ミカファンギンの投与量はどうしましょう?
本日の相談
アスペルギルス肺炎で、透析患者ということもあって、まずはミカファンギンを投与することになった。現在150㎎で投与しているが、この量で良いでしょうか?、という相談。
まずは添付文書
(アスペルギルス症)
通常、成人にはミカファンギンナトリウムとして50~150mg(力価)を1日1回点滴静注する。
重症又は難治性アスペルギルス症には症状に応じて増量できるが、1日300mg(力価)を上限とする。
まぁまぁ幅あるなぁ、という印象。50~最大300mgって、6倍も違うし、どの量がいいの?って感じ。
文献検索
https://academic.oup.com/jac/article/64/4/840/704111
成人血液悪性腫瘍患者10名から採取した48検体から、カンジダとアスペルギルスに対する有効なAUC/MICを設定し、シュミレーションを行った。結果、Candidaに対しては50mg 1日1回および100mg 1日1回の投与で95%以上の確率で目標を達成することができた。 Aspergillusに対してこの確率を達成するためには、250mg 1日1回または100mg 1日2回の投与が必要であった。
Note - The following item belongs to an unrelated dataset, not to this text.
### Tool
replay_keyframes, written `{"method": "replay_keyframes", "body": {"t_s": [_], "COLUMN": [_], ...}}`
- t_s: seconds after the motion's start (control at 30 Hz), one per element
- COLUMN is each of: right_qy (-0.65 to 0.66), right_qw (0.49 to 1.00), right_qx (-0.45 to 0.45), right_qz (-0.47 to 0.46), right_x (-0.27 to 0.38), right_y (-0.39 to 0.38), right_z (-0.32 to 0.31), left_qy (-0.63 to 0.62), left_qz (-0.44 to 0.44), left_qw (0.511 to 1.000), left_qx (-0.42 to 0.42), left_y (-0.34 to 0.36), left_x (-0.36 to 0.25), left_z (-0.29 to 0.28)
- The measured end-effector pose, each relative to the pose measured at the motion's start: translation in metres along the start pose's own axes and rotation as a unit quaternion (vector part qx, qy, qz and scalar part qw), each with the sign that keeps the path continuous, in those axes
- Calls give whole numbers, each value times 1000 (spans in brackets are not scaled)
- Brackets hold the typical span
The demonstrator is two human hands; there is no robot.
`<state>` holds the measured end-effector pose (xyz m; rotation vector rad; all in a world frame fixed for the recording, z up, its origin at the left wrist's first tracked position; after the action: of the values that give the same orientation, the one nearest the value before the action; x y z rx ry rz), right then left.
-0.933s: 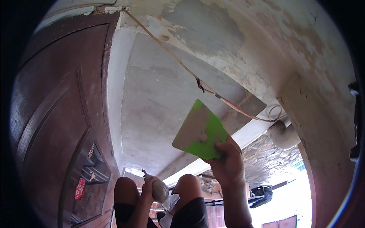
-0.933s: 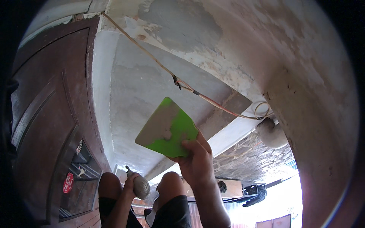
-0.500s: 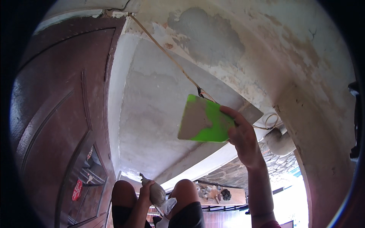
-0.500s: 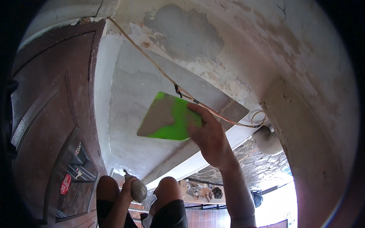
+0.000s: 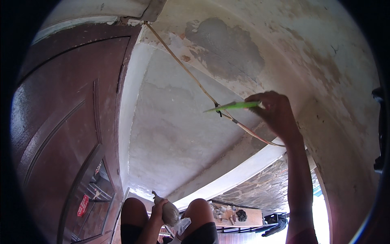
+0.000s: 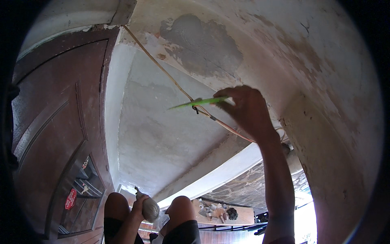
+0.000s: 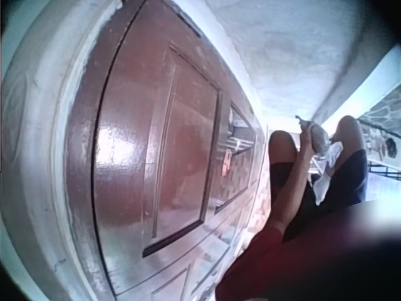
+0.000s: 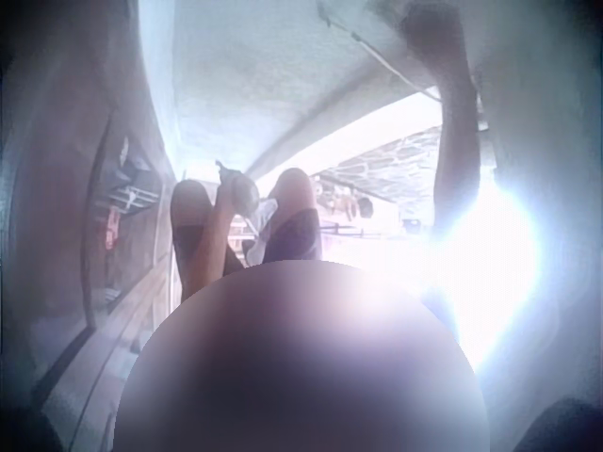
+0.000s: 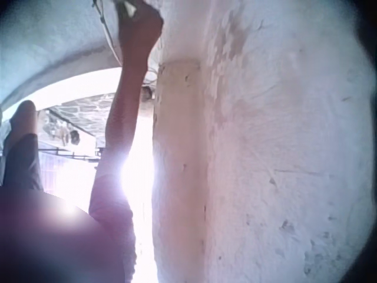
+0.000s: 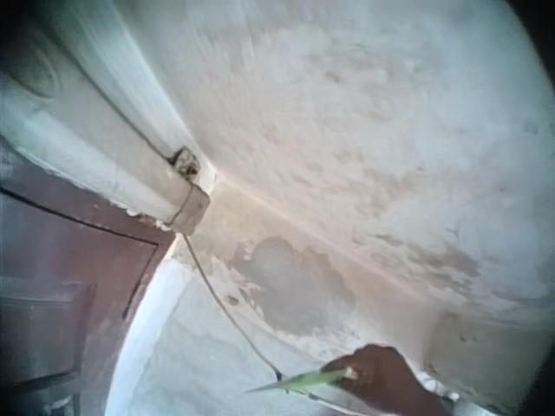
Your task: The person applies a bead of sealant from a caulking gun onto a ceiling surface and then smooths it with a green plastic scraper. The person repeatedly reloads the scraper with sealant and continues smoothing the bead along the ceiling.
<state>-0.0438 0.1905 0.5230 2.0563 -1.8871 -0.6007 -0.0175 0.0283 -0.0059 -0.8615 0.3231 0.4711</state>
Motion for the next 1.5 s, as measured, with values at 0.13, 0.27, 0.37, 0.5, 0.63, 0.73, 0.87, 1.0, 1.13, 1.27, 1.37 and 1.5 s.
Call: {"method": "replay_keyframes", "body": {"t_s": [0.13, 0.27, 0.37, 0.5, 0.63, 0.73, 0.87, 1.0, 1.13, 1.27, 1.37, 1.5], "right_qy": [-16, 44, 43, 148, 107, 137, 137, 1, -56, -52, -81, -45], "right_qw": [999, 998, 998, 989, 994, 990, 990, 999, 996, 993, 989, 988], "right_qx": [-25, 3, 28, 25, 9, 1, -20, -20, -57, -86, -103, -133], "right_qz": [28, 42, 33, 10, 17, 16, 32, 48, 39, 61, 73, 71], "right_x": [-40, -79, -102, -116, -115, -113, -117, -121, -119, -127, -136, -142], "right_y": [22, 38, 56, 68, 65, 57, 64, 73, 73, 69, 66, 61], "right_z": [-13, -23, -32, -23, -1, 13, 15, 8, 3, -6, -20, -29], "left_qy": [10, 20, 27, 30, 44, 38, 32, 36, 37, 33, 33, 30], "left_qz": [-1, -5, -10, -7, -15, -15, -9, -16, -4, 0, 9, 9], "left_qw": [1000, 1000, 999, 999, 998, 999, 999, 999, 999, 999, 999, 999], "left_qx": [-18, -21, -19, -24, -36, -32, -21, -14, -23, -22, -25, -28], "left_y": [-4, -4, -1, 3, 7, 7, 6, 8, 10, 8, 3, 0], "left_x": [-2, -4, -3, 1, 2, 3, 4, 4, 4, 4, 3, 1], "left_z": [-1, -2, -2, 0, 3, 4, 3, 3, 1, -1, -2, 1]}}
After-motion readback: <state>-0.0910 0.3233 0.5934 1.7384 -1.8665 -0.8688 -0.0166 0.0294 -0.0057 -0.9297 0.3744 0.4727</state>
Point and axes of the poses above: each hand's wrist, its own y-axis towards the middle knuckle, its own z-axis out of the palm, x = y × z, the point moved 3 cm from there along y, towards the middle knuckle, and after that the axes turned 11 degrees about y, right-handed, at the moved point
死亡率などみた試験ではなく、濃度だけみたシュミレーションですが、カンジダであれば、100㎎くらいで良いけど、アスペルギルスでは、1日200㎎以上いるんじゃないか、とのこと。
いっぱいいれて副作用は大丈夫か?
投与量を増やす、となると副作用が心配な所です。これに関しては、
https://pubmed.ncbi.nlm.nih.gov/24460099/
150mg と300㎎の副作用を調べた後ろ向きの研究です。人数は150㎎が58人、300㎎が26人と少ないですが、副作用(肝障害、高血圧、下痢)の頻度は全体としては、差はなく、肝障害に限ると150㎎が48%、300㎎が58%と有意差があるわけではないが、やや高い結果でした。
・・・それにしても150㎎で48%とは、やっぱり肝障害の頻度が高い薬だなぁ思う。・・・
高用量使用に関しては躊躇するほどの差があると思わないので、きっちり高濃度でせめて、肝機能障害がないか採血のたびにフォロー、で良いと考えます。
どうなったか
300㎎で!と思ったが、患者さんにそれほど重症感もなく、やはり高齢なこともあって、200㎎を推奨しました。その後経過は良好です。
まとめ
- アスペルギルス肺炎であればミカファンギンは200㎎以上の方がよさそう。
- 肝障害には注意が必要な薬だが、高用量使ったからといって、副作用の頻度がすごく高くなるわけではなさそう。